Replicate the data exactly, every line included.

-=-=-

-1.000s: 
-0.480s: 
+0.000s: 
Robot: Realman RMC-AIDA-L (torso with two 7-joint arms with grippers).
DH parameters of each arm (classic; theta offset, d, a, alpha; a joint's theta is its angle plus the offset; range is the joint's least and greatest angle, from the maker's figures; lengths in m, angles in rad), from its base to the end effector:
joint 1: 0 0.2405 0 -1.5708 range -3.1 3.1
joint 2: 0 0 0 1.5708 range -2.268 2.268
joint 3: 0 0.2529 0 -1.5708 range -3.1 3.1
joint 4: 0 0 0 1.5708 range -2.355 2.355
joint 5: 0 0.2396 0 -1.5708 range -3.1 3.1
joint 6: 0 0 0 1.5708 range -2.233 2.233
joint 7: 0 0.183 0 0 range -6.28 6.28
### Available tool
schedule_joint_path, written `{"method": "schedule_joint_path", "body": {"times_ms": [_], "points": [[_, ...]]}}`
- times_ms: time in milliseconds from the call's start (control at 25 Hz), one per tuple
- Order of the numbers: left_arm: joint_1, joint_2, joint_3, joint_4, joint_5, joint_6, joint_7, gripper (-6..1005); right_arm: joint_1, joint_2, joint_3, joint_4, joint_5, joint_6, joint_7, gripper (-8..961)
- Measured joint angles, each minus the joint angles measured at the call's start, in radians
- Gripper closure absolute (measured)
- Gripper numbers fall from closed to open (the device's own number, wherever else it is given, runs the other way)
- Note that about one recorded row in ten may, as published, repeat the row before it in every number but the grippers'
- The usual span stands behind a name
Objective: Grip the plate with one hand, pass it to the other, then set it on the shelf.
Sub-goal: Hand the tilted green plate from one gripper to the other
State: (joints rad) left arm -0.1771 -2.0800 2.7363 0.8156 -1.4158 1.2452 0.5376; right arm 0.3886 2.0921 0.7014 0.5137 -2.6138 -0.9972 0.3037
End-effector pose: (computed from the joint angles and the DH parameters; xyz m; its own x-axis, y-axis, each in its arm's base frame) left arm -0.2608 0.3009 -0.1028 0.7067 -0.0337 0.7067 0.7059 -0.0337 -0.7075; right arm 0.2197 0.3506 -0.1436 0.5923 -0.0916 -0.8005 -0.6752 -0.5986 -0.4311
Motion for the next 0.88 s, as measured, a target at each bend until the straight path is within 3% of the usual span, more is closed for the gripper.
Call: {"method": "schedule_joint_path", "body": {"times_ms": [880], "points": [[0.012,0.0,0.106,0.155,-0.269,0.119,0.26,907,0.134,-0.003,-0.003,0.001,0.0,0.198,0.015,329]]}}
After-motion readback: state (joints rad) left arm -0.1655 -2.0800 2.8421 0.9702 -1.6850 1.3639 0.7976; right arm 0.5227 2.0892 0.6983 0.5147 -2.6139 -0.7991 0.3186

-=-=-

* The completed task
-1.000s: 
-0.480s: 
+0.000s: 
Robot: Realman RMC-AIDA-L (torso with two 7-joint arms with grippers).
DH parameters of each arm (classic; theta offset, d, a, alpha; a joint's theta is its angle plus the offset; range is the joint's least and greatest angle, from the maker's figures; lengths in m, angles in rad), from its base to the end effector:
joint 1: 0 0.2405 0 -1.5708 range -3.1 3.1
joint 2: 0 0 0 1.5708 range -2.268 2.268
joint 3: 0 0.2529 0 -1.5708 range -3.1 3.1
joint 4: 0 0 0 1.5708 range -2.355 2.355
joint 5: 0 0.2396 0 -1.5708 range -3.1 3.1
joint 6: 0 0 0 1.5708 range -2.233 2.233
joint 7: 0 0.183 0 0 range -6.28 6.28
### Available tool
schedule_joint_path, written `{"method": "schedule_joint_path", "body": {"times_ms": [_], "points": [[_, ...]]}}`
- times_ms: time in milliseconds from the call's start (control at 25 Hz), one per tuple
- Order of the numbers: left_arm: joint_1, joint_2, joint_3, joint_4, joint_5, joint_6, joint_7, gripper (-6..1005); right_arm: joint_1, joint_2, joint_3, joint_4, joint_5, joint_6, joint_7, gripper (-8..961)
- Measured joint angles, each minus the joint angles measured at the call's start, in radians
- Gripper closure absolute (measured)
- Gripper numbers fall from closed to open (the device's own number, wherever else it is given, runs the other way)
- Note that about one recorded row in ten may, as published, repeat the row before it in every number but the grippers'
- The usual span stands behind a name
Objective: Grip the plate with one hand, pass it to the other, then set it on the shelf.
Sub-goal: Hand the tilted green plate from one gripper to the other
State: (joints rad) left arm -0.1771 -2.0800 2.7363 0.8156 -1.4158 1.2452 0.5376; right arm 0.3886 2.0921 0.7014 0.5137 -2.6138 -0.9972 0.3037
End-effector pose: (computed from the joint angles and the DH parameters; xyz m; its own x-axis, y-axis, each in its arm's base frame) left arm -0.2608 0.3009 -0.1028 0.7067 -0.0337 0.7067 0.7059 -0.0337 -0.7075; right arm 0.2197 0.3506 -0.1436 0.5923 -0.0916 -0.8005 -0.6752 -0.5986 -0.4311
Motion for the next 0.88 s, as measured, a target at each bend until the straight path is within 3% of the usual span, more is closed for the gripper.
Call: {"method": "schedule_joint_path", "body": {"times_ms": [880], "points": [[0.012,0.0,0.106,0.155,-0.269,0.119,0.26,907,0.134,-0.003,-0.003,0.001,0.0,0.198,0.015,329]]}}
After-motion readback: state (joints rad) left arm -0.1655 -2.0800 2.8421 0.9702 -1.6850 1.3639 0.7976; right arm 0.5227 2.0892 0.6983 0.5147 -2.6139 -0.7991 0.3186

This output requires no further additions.